The study reveals several implications for research and practice. First of all, it shows that it is important to select the right time for implementation of a new approach, as within the steel factory and the university a reorganisation probably impeded the implementation of the PA (Curran et al. 2012). A study of Nielsen and colleagues (2010) showed that ongoing changes within an organisation made it difficult for supervisors to focus on intervention implementation. Future studies should therefore carefully consider the organisational context and the readiness for implementation within an organisation. Second, it should be considered to train supervisors more extensively, but also to offer employees support or training in their role within the PA, when their supervisor suggests to apply the PA to tackle their work functioning problems. A study by Linden et al. (2014) showed that an occupational health care management program focusing on all employees within a department was successful in increasing self-efficacy of these employees to discuss necessary work changes to prevent work stress or absenteeism. Besides the supervisor, an important expert in the prevention of sick leave is the occupational physician. He or she may help the supervisor by giving the necessary medical information required for an adequate case management. The role of the occupational physician in the participatory approach to prevent sick leave should be explored in future research.

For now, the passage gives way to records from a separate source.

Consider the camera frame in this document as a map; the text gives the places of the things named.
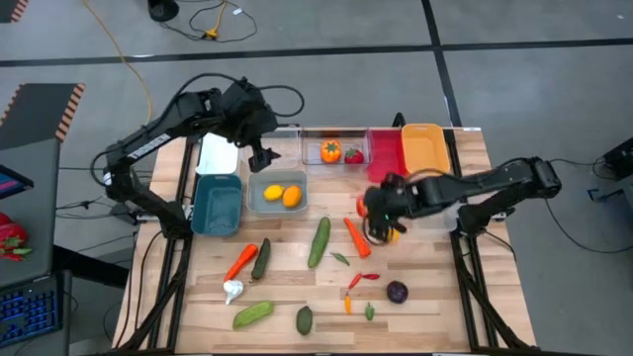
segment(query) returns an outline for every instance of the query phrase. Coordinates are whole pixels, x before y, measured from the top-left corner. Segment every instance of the concrete floor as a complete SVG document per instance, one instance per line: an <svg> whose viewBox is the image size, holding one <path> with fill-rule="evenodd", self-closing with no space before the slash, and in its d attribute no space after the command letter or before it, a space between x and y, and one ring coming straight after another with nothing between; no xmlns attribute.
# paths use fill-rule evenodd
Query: concrete floor
<svg viewBox="0 0 633 356"><path fill-rule="evenodd" d="M91 1L126 55L211 53L372 45L430 45L418 0L234 0L257 20L258 34L240 43L189 42L146 16L145 1ZM431 0L443 44L581 41L631 37L633 3L618 0ZM206 3L182 5L173 26ZM214 20L209 15L208 21ZM242 36L250 23L227 12L221 34ZM83 82L87 88L62 147L58 204L102 191L86 168L94 154L135 130L145 117L143 92L120 64L10 66L12 59L116 56L112 44L75 0L31 0L21 21L0 25L0 103L27 82ZM590 162L633 135L633 45L444 52L464 126L482 127L493 163L539 155ZM206 59L138 63L155 112L178 86L203 71L244 75L258 85L299 88L304 126L388 125L403 112L409 122L451 126L431 51ZM208 80L192 90L226 83ZM278 112L296 108L286 93L266 93ZM152 159L139 165L150 170ZM564 190L552 202L561 224L582 243L614 249L633 243L631 209L614 199L588 200L605 185L590 170L560 163ZM99 207L86 214L105 213ZM601 255L571 244L542 202L518 207L508 221L538 344L544 349L629 355L633 349L633 256ZM58 220L55 242L81 249L132 233L114 219ZM130 256L125 239L86 251L108 261ZM102 317L122 291L75 280L80 308L73 317L71 354L104 350ZM109 313L112 333L118 308Z"/></svg>

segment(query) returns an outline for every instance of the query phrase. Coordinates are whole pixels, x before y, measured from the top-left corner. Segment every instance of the orange carrot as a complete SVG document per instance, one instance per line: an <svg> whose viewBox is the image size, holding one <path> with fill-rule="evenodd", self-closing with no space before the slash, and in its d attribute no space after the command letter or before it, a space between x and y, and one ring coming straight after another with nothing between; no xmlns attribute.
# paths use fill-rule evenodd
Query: orange carrot
<svg viewBox="0 0 633 356"><path fill-rule="evenodd" d="M235 263L233 263L233 265L230 267L228 272L226 272L225 282L233 279L233 277L237 275L239 270L241 270L241 268L244 267L244 265L248 263L248 261L253 259L253 257L255 257L256 255L257 255L256 245L249 243L246 247L244 247L244 250L241 251L239 258L237 258L237 261L235 261Z"/></svg>
<svg viewBox="0 0 633 356"><path fill-rule="evenodd" d="M372 249L369 247L369 243L367 243L367 240L358 231L358 229L354 225L354 222L352 222L348 218L343 218L343 221L347 225L349 234L352 235L352 239L354 240L354 244L356 245L356 249L358 250L360 258L367 258L367 256L372 254Z"/></svg>

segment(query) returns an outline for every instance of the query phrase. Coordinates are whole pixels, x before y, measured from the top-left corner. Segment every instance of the zucchini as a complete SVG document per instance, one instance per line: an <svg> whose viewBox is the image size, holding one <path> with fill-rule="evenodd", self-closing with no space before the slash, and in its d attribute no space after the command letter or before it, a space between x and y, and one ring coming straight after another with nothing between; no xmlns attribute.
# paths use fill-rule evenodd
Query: zucchini
<svg viewBox="0 0 633 356"><path fill-rule="evenodd" d="M313 247L310 249L310 257L308 258L308 267L315 268L323 257L327 242L329 241L329 218L321 218L316 230Z"/></svg>
<svg viewBox="0 0 633 356"><path fill-rule="evenodd" d="M313 328L313 311L305 306L297 311L297 331L303 336L308 335Z"/></svg>
<svg viewBox="0 0 633 356"><path fill-rule="evenodd" d="M266 265L268 264L268 257L270 256L270 240L268 237L264 238L264 242L261 243L261 247L259 248L259 256L257 256L257 260L255 261L255 267L253 267L253 271L250 273L250 276L254 280L258 280L264 276L264 271L266 271Z"/></svg>
<svg viewBox="0 0 633 356"><path fill-rule="evenodd" d="M259 302L237 313L233 319L233 329L239 329L254 323L255 321L269 315L273 312L274 305L272 302Z"/></svg>

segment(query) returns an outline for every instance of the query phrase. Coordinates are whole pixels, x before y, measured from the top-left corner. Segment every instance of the blue keyboard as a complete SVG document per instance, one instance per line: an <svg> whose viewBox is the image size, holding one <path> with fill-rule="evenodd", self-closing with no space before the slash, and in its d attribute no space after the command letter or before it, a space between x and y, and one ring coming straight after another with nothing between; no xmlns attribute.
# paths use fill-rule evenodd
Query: blue keyboard
<svg viewBox="0 0 633 356"><path fill-rule="evenodd" d="M62 306L60 275L0 291L0 348L61 329Z"/></svg>

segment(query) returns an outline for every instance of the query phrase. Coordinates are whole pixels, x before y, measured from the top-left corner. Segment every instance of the wooden tabletop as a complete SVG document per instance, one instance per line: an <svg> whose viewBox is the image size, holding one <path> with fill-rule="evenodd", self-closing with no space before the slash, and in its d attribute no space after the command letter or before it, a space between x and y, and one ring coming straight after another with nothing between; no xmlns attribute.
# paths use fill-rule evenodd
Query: wooden tabletop
<svg viewBox="0 0 633 356"><path fill-rule="evenodd" d="M477 129L454 132L463 173L490 169L482 132ZM166 200L175 197L184 147L185 140L177 139L158 153L150 188ZM193 192L197 151L192 160L186 190L189 196ZM176 352L468 351L450 241L438 217L407 222L409 231L398 243L374 247L372 255L361 260L342 219L349 217L359 222L355 198L370 185L366 176L360 172L315 171L314 166L307 169L301 163L298 169L307 170L309 176L309 207L303 216L263 219L243 205L237 235L228 238L195 236ZM240 177L244 181L245 196L247 169L244 164ZM331 219L330 240L320 264L310 270L308 254L318 221L323 216ZM158 230L158 223L150 222L138 235L132 271L131 314L124 341L132 334L136 322L140 260ZM491 223L489 231L508 240L503 223ZM272 242L264 278L251 283L252 263L244 268L236 279L244 283L245 291L226 306L222 283L227 269L247 243L259 245L264 237ZM511 253L484 236L479 242L492 304L518 337L533 344L534 336ZM148 251L139 322L155 302L165 246L164 238L160 237ZM351 266L336 261L329 252L345 255ZM378 273L381 278L363 280L350 291L352 315L347 315L343 299L347 285L359 272ZM400 280L408 286L409 298L403 305L387 300L385 288L392 280ZM128 312L127 295L128 291L119 315L115 342ZM237 312L265 300L275 304L272 315L239 331L231 329ZM367 321L364 316L368 302L376 309L373 321ZM485 344L481 310L474 300L473 305L480 343ZM295 328L296 313L303 306L309 306L315 314L313 332L308 336L302 336ZM161 324L158 345L166 343L169 310L170 307Z"/></svg>

Furthermore, the supervisor coaching component should be reconsidered. It should be investigated why very few supervisors made use of the optional personal coaching, whether they experience a need for coaching and if so, how this could be delivered better. Last, even if an implementation strategy is mainly focused on a specific level of the organisation, it is nevertheless recommended to carefully consider measurement of process data on all different levels within an organisation in future process evaluations of implementation strategies, including the level of employees.

Conclusion

The process evaluation showed that the multifaceted implementation strategy was predominantly carried out as intended. Reach at organisational level was reasonable, but no department manager was represented in the working group meetings. Reach at supervisor level was low. The working group meetings and supervisor training were delivered within all three organisations as planned; however, hardly any supervisor coaching was delivered. To further increase application of the PA by supervisors to prevent or shorten sick leave, it is recommended to engage department managers more actively and to enhance the training of both supervisors and employees.